The final rule contains two pattern items, const_const and mut_mut, to handle both immutable and mutable pointer variations. The #[diag = "fat_pointer"] attribute links both patterns to the same diagnostic message defined in the diag block.

One might also consider the const_mut and mut_const variants. We have intentionally omitted a mechanism for metavariables to abstract over mutability due to a design trade-off. Although such a feature would allow the four mutability variants to be consolidated into one concise pattern, we believe this would sacrifice the clarity and readability of the rule.

In the next chapter, we will introduce how to ensure the correctness of the pattern through unit tests.

How to Test an RPL Pattern

The RPL toolchain is implemented as a plugin-based rustc customization, adding its custom logic via callbacks into the standard compilation process. Consequently, we can leverage rustc's UI testing framework to test RPL patterns.

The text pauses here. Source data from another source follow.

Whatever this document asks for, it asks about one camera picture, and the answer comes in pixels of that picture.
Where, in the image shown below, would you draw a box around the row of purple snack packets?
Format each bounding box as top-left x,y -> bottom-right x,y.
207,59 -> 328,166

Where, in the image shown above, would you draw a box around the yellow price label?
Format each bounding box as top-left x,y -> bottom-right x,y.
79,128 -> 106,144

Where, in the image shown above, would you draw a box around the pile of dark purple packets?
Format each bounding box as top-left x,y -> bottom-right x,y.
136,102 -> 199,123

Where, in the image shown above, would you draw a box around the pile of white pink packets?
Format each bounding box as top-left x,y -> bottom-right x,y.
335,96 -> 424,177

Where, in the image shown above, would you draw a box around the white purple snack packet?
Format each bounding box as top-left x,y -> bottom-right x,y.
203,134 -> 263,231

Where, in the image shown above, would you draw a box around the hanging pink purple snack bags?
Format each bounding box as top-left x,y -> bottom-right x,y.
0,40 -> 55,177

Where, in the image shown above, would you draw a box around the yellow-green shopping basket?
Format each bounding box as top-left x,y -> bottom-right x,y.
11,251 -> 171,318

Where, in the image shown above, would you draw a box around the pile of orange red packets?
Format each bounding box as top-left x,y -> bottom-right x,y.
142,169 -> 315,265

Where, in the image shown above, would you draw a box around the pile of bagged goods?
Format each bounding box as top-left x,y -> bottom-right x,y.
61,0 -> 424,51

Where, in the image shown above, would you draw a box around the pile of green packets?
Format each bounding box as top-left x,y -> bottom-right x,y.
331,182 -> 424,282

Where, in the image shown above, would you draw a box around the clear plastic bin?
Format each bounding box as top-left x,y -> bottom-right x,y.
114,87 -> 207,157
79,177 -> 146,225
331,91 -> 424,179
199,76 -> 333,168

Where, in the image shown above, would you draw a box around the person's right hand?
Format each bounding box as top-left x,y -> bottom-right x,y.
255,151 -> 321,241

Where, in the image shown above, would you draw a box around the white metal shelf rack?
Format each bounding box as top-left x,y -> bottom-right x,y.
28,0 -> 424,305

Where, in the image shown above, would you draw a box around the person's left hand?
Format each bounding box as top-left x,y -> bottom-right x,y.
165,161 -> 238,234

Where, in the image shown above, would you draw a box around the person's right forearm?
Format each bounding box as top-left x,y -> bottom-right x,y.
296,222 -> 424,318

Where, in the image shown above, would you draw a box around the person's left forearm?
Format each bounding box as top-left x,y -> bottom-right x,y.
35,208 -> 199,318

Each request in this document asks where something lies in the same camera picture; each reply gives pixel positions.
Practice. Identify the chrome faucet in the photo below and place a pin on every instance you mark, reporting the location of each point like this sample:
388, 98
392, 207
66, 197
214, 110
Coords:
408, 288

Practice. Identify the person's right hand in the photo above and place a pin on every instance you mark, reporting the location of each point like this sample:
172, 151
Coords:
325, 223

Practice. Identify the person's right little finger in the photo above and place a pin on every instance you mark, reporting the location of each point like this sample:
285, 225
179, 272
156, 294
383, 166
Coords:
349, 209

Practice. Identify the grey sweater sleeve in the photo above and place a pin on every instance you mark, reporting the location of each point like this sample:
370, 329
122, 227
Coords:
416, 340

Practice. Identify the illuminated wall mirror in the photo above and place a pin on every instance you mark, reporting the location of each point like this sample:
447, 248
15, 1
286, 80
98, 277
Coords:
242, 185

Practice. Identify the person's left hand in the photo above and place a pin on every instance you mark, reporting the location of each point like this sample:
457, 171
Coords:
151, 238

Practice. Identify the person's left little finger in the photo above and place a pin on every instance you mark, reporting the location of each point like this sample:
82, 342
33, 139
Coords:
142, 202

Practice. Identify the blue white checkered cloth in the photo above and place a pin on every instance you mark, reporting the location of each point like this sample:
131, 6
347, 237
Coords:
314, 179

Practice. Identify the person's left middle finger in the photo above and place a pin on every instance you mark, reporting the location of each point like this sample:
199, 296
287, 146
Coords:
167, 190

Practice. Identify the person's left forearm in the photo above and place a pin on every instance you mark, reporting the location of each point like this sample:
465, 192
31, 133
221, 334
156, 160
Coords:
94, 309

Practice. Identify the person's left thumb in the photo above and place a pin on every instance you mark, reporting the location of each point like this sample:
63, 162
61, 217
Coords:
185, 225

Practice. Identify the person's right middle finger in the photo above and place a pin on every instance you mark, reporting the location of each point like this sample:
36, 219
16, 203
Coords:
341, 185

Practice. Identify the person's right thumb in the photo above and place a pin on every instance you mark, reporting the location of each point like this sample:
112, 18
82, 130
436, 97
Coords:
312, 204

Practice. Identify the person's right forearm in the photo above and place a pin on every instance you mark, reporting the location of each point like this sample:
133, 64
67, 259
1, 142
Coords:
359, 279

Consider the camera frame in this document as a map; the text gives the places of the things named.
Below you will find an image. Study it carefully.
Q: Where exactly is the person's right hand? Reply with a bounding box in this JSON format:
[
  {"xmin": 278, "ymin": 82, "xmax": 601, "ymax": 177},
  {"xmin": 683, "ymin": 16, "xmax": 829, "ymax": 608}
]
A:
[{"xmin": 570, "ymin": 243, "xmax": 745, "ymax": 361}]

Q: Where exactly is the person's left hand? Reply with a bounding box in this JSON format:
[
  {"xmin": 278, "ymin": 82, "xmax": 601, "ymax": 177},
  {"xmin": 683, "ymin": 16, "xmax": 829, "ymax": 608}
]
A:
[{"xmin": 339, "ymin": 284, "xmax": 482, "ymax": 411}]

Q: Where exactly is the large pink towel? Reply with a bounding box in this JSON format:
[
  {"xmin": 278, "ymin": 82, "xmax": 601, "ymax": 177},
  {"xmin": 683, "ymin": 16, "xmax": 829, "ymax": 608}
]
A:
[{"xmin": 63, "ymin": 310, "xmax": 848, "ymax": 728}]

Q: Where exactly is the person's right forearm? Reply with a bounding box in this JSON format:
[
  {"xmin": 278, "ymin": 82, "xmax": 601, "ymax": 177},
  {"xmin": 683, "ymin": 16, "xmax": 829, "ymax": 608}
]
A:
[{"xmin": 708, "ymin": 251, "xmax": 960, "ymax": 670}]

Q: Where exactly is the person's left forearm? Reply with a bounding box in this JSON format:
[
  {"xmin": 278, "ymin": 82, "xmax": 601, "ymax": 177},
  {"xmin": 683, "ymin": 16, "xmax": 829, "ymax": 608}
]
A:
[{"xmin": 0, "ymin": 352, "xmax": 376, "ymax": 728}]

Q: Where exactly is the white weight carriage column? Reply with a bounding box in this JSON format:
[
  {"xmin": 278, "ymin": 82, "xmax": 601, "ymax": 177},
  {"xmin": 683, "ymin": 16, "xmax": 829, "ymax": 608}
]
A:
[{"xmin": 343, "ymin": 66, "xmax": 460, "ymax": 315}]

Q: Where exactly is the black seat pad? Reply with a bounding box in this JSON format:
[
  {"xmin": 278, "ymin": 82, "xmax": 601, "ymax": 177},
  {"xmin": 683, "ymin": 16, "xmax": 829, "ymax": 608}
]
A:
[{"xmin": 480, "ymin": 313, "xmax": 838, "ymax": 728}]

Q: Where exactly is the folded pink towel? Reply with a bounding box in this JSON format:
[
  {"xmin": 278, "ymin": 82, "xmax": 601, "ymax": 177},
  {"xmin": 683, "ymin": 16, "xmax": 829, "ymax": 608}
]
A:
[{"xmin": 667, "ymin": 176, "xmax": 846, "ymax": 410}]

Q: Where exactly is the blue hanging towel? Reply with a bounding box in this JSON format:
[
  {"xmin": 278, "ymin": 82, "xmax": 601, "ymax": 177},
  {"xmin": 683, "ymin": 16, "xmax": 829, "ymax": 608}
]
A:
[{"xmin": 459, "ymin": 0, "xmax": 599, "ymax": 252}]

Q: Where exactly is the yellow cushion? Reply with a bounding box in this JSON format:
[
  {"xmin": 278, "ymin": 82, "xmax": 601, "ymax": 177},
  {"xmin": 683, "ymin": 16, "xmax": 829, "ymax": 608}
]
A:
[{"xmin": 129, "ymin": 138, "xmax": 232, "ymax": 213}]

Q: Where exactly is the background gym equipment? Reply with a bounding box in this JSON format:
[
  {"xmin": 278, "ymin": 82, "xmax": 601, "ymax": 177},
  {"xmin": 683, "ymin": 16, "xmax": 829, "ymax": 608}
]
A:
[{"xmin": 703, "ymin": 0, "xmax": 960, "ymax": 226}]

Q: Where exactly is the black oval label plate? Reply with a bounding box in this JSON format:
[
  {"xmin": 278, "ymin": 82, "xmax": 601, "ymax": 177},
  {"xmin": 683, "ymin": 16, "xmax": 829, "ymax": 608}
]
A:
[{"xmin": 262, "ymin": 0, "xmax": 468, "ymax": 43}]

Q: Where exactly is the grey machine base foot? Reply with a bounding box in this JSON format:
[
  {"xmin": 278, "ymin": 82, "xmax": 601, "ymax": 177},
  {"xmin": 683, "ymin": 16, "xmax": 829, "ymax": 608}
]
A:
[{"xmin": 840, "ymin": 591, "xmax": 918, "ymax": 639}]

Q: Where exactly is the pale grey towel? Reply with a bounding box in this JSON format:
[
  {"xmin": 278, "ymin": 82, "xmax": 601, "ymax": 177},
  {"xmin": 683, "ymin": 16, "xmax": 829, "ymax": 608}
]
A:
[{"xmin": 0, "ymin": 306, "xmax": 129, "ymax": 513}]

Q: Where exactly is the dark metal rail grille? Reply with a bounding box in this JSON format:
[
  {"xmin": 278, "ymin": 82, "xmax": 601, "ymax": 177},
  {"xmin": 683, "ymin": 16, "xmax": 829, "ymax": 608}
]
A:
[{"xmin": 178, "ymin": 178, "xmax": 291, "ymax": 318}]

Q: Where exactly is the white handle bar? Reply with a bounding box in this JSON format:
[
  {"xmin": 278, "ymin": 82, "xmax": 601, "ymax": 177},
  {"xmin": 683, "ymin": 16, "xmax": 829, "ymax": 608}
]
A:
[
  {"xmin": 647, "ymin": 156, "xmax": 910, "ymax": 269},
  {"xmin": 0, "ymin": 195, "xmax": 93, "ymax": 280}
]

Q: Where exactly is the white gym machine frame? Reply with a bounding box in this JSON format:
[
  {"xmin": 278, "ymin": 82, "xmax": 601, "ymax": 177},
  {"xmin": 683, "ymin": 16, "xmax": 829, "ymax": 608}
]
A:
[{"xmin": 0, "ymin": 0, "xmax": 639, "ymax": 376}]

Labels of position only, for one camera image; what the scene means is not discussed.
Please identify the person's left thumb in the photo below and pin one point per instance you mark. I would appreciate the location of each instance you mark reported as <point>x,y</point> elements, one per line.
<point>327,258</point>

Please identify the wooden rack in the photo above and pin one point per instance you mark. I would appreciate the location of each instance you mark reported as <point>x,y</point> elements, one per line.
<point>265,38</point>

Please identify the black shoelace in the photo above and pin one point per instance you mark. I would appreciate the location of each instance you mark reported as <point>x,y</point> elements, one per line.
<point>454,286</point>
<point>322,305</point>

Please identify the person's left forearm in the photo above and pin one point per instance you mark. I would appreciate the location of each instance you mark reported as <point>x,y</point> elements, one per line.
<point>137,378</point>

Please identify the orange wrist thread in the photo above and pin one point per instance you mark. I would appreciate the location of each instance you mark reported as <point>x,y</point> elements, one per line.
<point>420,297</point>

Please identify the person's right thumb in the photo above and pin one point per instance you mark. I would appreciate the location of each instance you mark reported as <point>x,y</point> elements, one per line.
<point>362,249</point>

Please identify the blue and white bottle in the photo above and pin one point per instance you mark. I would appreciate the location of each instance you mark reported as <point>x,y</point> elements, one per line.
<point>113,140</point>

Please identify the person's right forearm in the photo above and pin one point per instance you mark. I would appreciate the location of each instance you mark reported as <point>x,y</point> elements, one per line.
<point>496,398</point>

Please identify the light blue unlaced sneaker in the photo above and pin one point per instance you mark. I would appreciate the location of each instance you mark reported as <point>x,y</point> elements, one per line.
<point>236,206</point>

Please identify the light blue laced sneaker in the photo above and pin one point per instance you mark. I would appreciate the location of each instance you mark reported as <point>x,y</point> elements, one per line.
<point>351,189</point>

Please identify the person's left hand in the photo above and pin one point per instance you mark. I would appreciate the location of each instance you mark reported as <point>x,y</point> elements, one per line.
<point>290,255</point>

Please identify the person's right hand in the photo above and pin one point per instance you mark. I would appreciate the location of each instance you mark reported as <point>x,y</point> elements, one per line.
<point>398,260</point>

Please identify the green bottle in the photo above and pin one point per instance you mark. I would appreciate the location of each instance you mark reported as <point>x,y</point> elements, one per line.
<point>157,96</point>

Testing serves two critical purposes in the RPL development lifecycle:

  1. During Development: Tests are used to verify that a pattern produces the expected diagnostic output on a code snippet known to be vulnerable. This stage is also crucial for refining the pattern to maximize its precision and recall.
  2. During Maintenance: Tests act as regression guards. They ensure that patterns remain effective over time, especially when upgrading to a new nightly rustc version, as the underlying MIR representation can change. Failing tests indicate that a pattern needs to be updated to remain valid.

The Role of UI Tests

The primary purpose of rustc's UI tests is to validate the console output of the compiler. This aligns perfectly with RPL's operational model, which is designed to generate specific diagnostic messages (i.e., console output) when it detects a matching code pattern.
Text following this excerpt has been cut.